I have been reading many claims in many places lately that “the Fed is pumping M3.” Others claim that Fed open market operations (repos and coupon passes) are purposely being used by the Fed to fuel the stock market. Others still point to manipulation in gold. This post attempts to look at those claims.

Let’s start with An Examination of Interest Rate Targeting, a 108-page study of open market operations in Australia by Liam J. O’Hara. The study was specific to Australia, but it applies equally to the FOMC. Don’t worry, I condensed the highlights down to a single page, followed by my thoughts.

The section below includes excerpts from that study. I did not indent as I usually do, because many of the snips below also contained indentations that I wanted to preserve without making things too hard to read.

Study Highlights

“OMO is designed to fully accommodate the demand for system-wide liquidity in order to maintain stability in short-term interest rates [not] as a tool to manipulate the money supply…

“Mosler (2002) again finds similar evidence…:

The target [of OMOs] is an interest rate, so the New York trading desk need only respond to changes in that interest rate. If the federal funds rate trades above its target, for example, it is a simple matter to make funds available at the appropriate interest rate for member banks to borrow on an as-needed basis. There is no functional value to knowing how much the banks need in advance. The Fed can always readily supply, and indeed must supply, any quantity of $U.S. reserves the banks demand at the going rate, or the federal funds rate will not be on target. There is no inherent constraint on the quantity [of money] as the target is the interest rate and the quantity necessarily floats to meet bank demands, so the Fed has no need to ‘be prepared’ for any quantity demanded…

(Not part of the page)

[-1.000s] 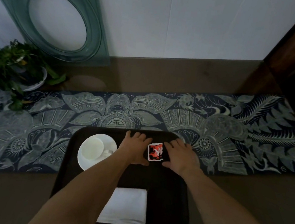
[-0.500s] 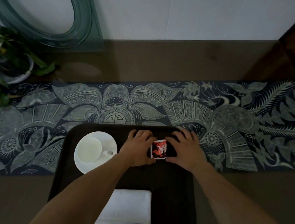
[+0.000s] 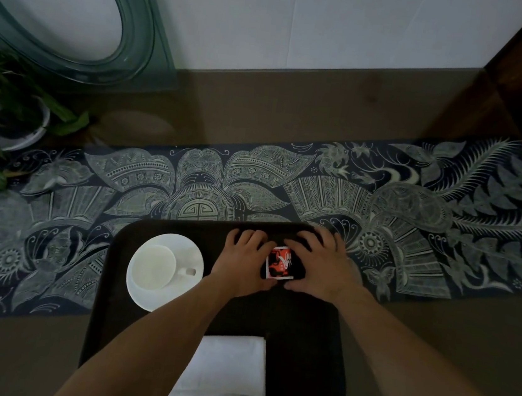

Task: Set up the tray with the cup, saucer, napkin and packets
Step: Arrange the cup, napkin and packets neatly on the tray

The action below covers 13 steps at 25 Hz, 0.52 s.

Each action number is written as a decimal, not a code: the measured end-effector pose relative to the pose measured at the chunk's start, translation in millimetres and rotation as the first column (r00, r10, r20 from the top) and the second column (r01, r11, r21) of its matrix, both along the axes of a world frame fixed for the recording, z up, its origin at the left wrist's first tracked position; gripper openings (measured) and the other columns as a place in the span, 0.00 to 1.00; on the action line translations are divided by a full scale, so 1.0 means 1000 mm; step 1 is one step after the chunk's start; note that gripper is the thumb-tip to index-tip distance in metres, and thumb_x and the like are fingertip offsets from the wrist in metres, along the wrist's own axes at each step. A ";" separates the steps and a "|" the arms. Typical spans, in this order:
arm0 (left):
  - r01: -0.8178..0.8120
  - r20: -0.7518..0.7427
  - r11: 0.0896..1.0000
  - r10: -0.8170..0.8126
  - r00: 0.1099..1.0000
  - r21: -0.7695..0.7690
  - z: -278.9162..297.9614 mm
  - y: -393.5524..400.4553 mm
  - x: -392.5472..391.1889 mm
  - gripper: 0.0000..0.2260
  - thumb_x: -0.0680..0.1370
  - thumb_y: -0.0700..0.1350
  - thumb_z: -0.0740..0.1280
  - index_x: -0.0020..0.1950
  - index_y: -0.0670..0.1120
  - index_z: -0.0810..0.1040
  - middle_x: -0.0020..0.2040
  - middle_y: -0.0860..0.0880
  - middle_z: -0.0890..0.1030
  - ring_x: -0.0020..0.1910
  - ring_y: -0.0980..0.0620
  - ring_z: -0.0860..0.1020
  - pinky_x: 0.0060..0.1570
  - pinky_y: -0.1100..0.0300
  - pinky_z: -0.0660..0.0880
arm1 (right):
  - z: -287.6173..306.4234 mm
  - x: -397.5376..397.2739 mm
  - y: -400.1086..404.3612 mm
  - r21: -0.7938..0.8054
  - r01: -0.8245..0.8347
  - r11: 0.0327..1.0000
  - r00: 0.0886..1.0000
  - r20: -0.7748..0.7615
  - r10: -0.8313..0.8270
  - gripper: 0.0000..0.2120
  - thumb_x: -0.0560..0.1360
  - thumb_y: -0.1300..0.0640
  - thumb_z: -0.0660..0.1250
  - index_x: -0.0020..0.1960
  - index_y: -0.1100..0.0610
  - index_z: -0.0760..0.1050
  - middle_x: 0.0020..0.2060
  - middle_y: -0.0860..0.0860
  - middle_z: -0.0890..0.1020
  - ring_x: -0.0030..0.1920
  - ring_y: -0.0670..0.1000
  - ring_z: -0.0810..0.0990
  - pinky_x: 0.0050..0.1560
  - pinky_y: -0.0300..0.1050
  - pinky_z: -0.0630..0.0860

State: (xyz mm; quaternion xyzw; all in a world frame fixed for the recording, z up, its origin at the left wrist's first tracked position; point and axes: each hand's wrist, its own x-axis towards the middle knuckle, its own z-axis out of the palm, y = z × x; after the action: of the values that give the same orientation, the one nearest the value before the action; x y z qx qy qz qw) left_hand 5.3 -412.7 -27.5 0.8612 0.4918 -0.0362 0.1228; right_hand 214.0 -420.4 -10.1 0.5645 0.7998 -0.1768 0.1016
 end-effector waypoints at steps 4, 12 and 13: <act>0.001 0.006 1.000 0.000 1.000 -0.017 0.002 0.002 0.004 0.34 0.68 0.66 0.66 0.68 0.50 0.69 0.65 0.48 0.69 0.67 0.46 0.65 0.69 0.41 0.56 | 0.003 -0.002 0.006 0.027 -0.038 0.999 0.999 0.020 0.038 0.37 0.67 0.34 0.68 0.72 0.43 0.62 0.72 0.50 0.63 0.75 0.59 0.51 0.73 0.71 0.44; 0.024 0.013 0.999 -0.023 1.000 -0.035 0.002 0.008 0.007 0.33 0.67 0.65 0.67 0.67 0.49 0.70 0.65 0.48 0.69 0.66 0.47 0.65 0.69 0.43 0.57 | 0.006 -0.003 0.004 0.059 -0.037 0.998 0.999 0.010 0.036 0.32 0.69 0.37 0.68 0.70 0.45 0.67 0.70 0.49 0.65 0.75 0.57 0.52 0.74 0.69 0.43; 0.031 0.011 0.999 -0.031 0.999 -0.035 0.002 0.009 0.007 0.33 0.67 0.65 0.67 0.66 0.49 0.70 0.64 0.48 0.69 0.66 0.47 0.65 0.69 0.43 0.57 | 0.006 -0.003 0.004 0.065 -0.045 0.997 0.999 0.010 0.044 0.32 0.69 0.37 0.68 0.69 0.46 0.67 0.71 0.49 0.65 0.75 0.57 0.51 0.74 0.69 0.42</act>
State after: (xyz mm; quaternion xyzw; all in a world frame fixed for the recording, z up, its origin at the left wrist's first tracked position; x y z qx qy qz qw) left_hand 12.0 -403.3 -25.6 0.8666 0.4771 -0.0425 0.1400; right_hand 210.8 -416.3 -4.2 0.5504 0.8170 -0.1459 0.0905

“An historical examination of OMO over the past 10 years highlights the fact that the reserve bank has fully accommodated the demand for cash in order to maintain cash interest rates at their target levels, and the settlement system functional…

“While central banks have explicitly expressed the view that they target short-term interest rates, and the money supply is determined outside the system by the demand for credit, proponents of the old exogenous money approach still perpetuate false and misleading statements. Recently, Friedman (1994) stated:

It’s simple to state how the money supply is so centrally controlled. It’s hard to believe. I have observed that noneconomists find it almost impossible to believe that 12 people out of 19…sitting around a table in a magnificent Greek temple on Constitution Avenue in Washington have the awesome legal power to double or to halve the total quantity of money in the country. How they use that power depends on [a range] of complex pressures…But that does not alter the fact that they and they alone have the arbitrary power to determine the quantity of what economists call base or high-powered money…And the entire structure of liquid assets, including bank deposits, money market funds, bonds, and so on, constitutes an inverted pyramid resting on the quantity of high-powered money at the apex and dependent on it.

“The findings of this thesis have concluded an opposite view. In Australia, the reserve bank fully accommodates the demand for its own liabilities or order to target a cost of funds to the banking system, and not a prescribed money base quantity.”

End study highlights.

Mish Comments

Not only does the article by O’Hara debunk myths about open market operations, it also debunks myths about “the Fed pumping M3,” a statement I have seen at least twice a week for months on end. The Fed is not really in control of credit at all, and that is an idea that few seem willing to accept.

Readers may wish to read possible targets of open market operations as well as current goals and procedures of open market operations for confirmation of O’Hara’s study.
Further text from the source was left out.